1. Serge Ibaka. 2 Joakim Noah. 3. Tony Allen.

Toughest omission: Chris Paul.

Thoughts: I define the best defender as the guy who makes every scorer in the league look over his shoulder before he attempts a shot. Ibaka is that guy and Noah is close to that description. Allen is fantastic guarding on the ball.

Most Improved Player:

1. Larry Sanders. 2. Kemba Walker. 3. Nik Vucevic.

Toughest omission: Jrue Holiday.

Thoughts: These three guys made the jump from prospects with talent to impactful NBA players with big futures. Holiday had a great season, but I’m not sure his jump from last season to this one was as big.

Rookie of the year:

1. Damian Lillard. 2. Anthony Davis. 3. Dion Waiters.

Toughest omission: Bradley Beal.

Thoughts: Portland point guard Lillard is already a borderline All-Star. First-pick Davis is still a major prospect who had a variety of rookie injuries.

Sixth man award:

1. Jamal Crawford. 2. J.R. Smith. 3. Ramon Sessions.

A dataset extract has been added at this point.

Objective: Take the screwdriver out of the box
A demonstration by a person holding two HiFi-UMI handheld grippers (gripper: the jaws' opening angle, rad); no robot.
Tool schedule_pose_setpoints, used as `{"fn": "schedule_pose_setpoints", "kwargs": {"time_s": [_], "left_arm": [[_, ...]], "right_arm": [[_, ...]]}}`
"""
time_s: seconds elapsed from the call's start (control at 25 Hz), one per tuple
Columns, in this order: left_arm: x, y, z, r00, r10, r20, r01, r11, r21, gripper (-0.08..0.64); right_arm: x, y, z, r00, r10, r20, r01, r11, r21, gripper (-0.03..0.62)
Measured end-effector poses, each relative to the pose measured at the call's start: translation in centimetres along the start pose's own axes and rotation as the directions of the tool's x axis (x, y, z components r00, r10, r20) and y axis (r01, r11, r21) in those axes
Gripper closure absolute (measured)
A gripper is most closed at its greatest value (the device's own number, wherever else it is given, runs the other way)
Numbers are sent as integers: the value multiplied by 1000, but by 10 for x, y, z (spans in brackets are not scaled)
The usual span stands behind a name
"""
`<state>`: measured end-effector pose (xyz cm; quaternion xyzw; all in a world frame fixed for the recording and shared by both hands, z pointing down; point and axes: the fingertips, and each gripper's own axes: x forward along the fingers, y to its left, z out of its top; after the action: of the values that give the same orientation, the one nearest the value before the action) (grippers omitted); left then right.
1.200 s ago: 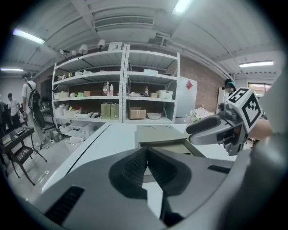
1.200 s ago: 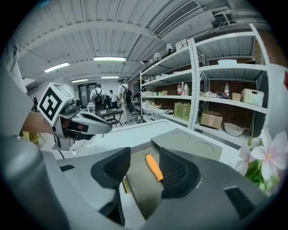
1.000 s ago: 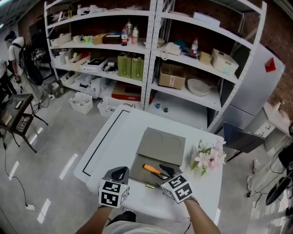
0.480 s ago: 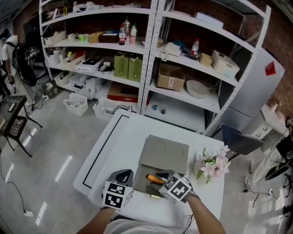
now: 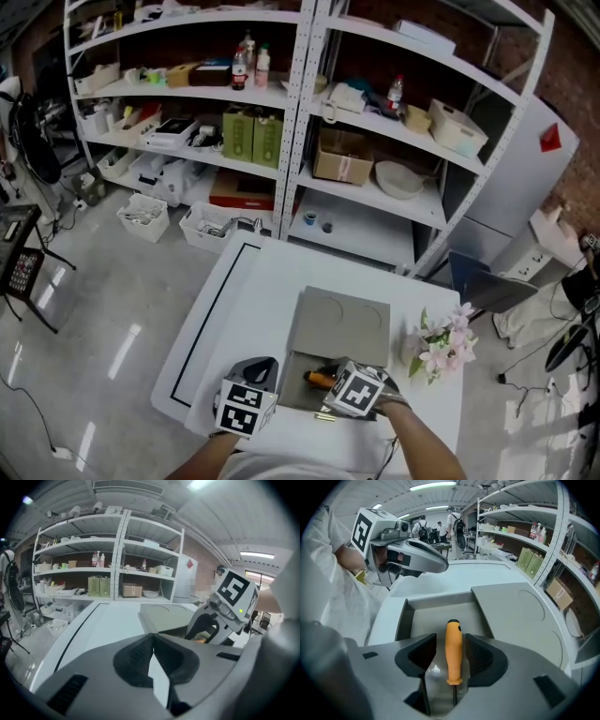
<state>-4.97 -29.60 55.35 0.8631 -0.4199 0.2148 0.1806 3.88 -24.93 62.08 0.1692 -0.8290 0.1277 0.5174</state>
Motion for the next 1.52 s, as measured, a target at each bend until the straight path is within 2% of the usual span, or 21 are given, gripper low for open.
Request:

Toughest omission: Louis Williams.

Thoughts: All three of these guys embraced coming off the bench this season and excelled at what they do. Who starts is far overvalued among both players and fans.

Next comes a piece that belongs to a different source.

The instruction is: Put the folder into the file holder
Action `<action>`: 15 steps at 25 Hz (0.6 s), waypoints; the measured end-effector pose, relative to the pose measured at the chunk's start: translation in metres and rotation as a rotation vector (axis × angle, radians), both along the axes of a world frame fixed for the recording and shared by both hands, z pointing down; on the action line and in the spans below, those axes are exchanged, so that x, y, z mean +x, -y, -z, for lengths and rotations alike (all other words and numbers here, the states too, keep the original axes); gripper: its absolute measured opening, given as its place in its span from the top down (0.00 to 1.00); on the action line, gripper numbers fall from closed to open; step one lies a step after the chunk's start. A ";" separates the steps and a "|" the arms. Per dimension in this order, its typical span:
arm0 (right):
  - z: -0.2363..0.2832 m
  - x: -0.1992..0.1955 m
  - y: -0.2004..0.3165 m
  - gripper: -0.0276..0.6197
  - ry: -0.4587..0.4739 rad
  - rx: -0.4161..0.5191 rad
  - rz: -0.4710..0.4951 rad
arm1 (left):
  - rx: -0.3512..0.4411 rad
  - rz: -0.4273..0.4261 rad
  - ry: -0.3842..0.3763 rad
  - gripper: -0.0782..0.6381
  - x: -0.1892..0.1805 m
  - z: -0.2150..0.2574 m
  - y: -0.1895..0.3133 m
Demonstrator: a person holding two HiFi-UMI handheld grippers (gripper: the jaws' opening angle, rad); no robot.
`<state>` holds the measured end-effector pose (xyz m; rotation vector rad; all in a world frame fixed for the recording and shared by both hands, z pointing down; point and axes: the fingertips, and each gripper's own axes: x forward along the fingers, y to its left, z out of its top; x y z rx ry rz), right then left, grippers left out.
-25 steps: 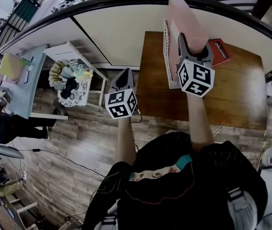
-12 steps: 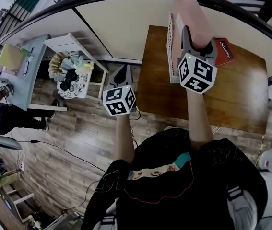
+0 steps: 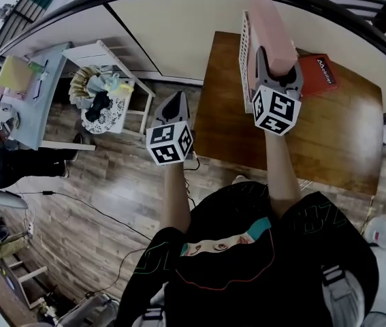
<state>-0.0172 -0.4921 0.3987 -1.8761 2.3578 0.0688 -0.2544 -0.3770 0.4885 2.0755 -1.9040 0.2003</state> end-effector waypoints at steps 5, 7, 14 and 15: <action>-0.061 0.000 0.006 0.51 -0.037 -0.139 0.040 | -0.024 0.001 -0.014 0.89 0.005 -0.013 -0.002; -0.078 -0.007 0.003 0.51 -0.071 -0.185 0.068 | -0.032 -0.001 -0.022 0.89 0.006 -0.017 -0.003; -0.075 -0.015 -0.010 0.49 -0.149 -0.304 0.150 | -0.026 -0.012 -0.068 0.89 0.019 -0.025 -0.006; -0.069 -0.014 -0.013 0.49 -0.151 -0.291 0.158 | -0.024 -0.014 -0.075 0.89 0.021 -0.026 -0.006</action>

First team: G Bryant, G Parker, F James, F Durant, C Dwight Howard.

Second team: G Paul, G James Harden. F Anthony, F Zach Randolph. C Noah.

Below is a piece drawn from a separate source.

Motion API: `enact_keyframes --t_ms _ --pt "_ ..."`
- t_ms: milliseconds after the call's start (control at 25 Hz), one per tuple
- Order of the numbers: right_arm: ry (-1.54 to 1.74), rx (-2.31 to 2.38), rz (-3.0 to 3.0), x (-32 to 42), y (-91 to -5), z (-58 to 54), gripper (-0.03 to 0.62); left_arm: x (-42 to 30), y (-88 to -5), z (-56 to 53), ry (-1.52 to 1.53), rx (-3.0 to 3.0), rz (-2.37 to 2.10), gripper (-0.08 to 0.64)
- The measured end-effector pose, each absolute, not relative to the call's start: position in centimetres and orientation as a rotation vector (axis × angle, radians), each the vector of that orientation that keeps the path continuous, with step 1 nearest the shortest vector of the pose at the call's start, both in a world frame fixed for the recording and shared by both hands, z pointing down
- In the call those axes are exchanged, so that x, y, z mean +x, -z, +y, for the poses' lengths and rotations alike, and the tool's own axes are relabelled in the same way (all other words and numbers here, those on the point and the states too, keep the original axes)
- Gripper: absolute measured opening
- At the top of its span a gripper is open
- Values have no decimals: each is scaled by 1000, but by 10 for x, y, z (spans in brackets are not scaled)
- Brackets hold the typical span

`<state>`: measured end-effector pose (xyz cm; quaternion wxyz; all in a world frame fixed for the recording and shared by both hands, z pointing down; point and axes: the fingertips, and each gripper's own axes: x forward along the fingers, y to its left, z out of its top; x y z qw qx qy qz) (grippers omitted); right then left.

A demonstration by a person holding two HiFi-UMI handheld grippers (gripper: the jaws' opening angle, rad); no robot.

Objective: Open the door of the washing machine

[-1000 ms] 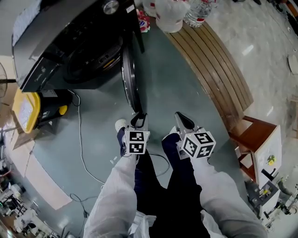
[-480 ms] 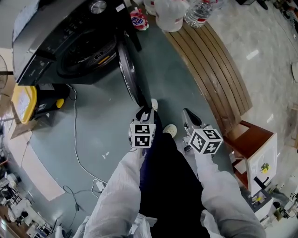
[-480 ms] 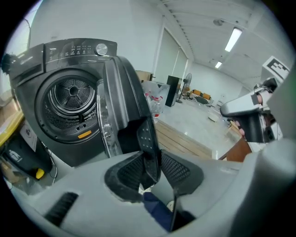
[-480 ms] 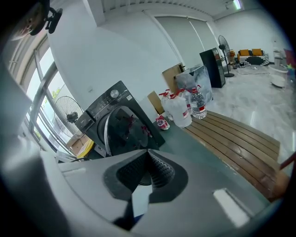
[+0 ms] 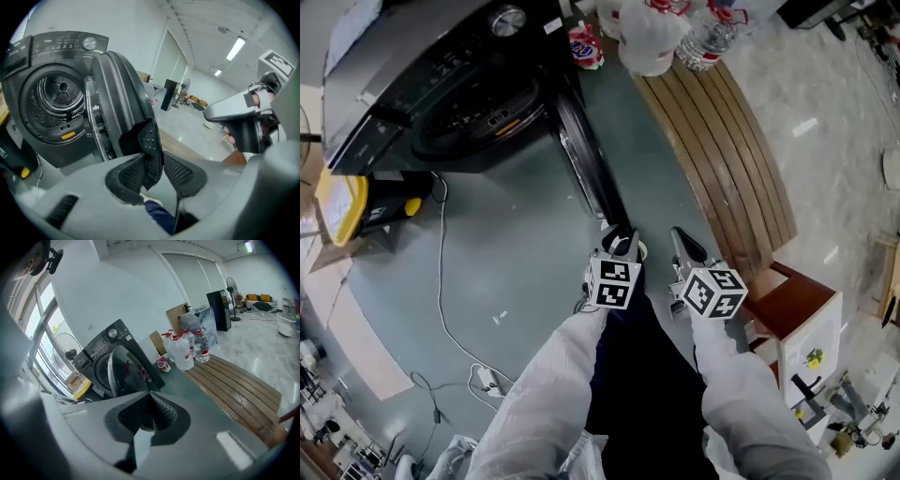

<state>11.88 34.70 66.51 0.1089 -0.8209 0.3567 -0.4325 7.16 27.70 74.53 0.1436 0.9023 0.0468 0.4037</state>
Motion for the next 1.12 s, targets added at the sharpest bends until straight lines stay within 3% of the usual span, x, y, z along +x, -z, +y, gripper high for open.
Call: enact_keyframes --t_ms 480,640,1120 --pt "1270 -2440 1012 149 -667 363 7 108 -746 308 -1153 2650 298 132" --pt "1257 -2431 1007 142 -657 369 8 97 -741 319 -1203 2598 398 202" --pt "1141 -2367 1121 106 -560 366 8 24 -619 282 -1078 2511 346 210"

Third team: G Russell Westbrook, G Stephen Curry, F David Lee, F Tim Duncan. C Brook Lopez.

Toughest omission: Kyrie Irving.

Thoughts: Howard wasn’t a great player this season, but he was the best center. Randolph, Harden, Lee and Curry were each essential to their teams getting to the playoffs.

Five passing thoughts on the NBA and the Charlotte Bobcats

• I appreciate Charlotte fans’ frustration that they paid big money Friday, yet didn’t get to see the real Miami Heat, with James, Dwyane Wade and Ray Allen not playing. Frankly, that’s the risk you take when you buy tickets to see a great team this close to the start of the playoffs.

• I’ve questioned whether the Lakers would get their act together this season, but their performance in blowing out the Dallas Mavericks in a must-win kind of game last week was impressive.

• Maybe I’m not close enough to the situation to understand the nuances, but I really don’t know why Byron Scott’s job would be in jeopardy in Cleveland. I see a young team learning how to win, and I think those players respond well to Scott’s approach.

I can’t see any good reason for Sessions to play again this season with the Bobcats. Why risk re-injuring that sprained knee in games with no tangible stakes?

• It’s beyond me why ESPN chose to show Friday’s Bobcats-Heat game, rather than the Oklahoma City Thunder versus the Indiana Pacers.